Once the motivation was in place, groups were formed based on people’s interests. Some people came into the project knowing exactly what they wanted to pursue and most groups were formed around those ideas. Projects had to be identified quickly so that work could begin
immediately. Once the work began, it continued throughout the day in a very informal setting. Unfortunately, there was a shortage of technologists, so some groups of specialists adapted and made plans for what they would do once they had the resources to pursue a project. In upcoming years, this type of event might attract more people, especially if the event is held in a larger city.

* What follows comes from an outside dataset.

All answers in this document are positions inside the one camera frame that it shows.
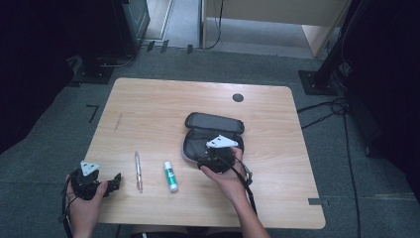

At the end of the day, three judges evaluated presentations by each group and made comments before giving out the placements and grand prize. Projects addressed state materials and decisions in special education advocacy, consolidating and organizing state administrative
codes, working with the AALL inventory, improving a particular state’s search functions by creating a proxy search, and several more. The judges identified themes that were common across all of the projects. These themes included crowd-sourcing, the need for participants from all states for collaboration, accessibility, archiving, increasing functionality, open source (free, public access), the desire to inspire other projects, and adding value to legal information.
It was a fantastic experience and one I hope will become a staple in the AALL Annual Conference.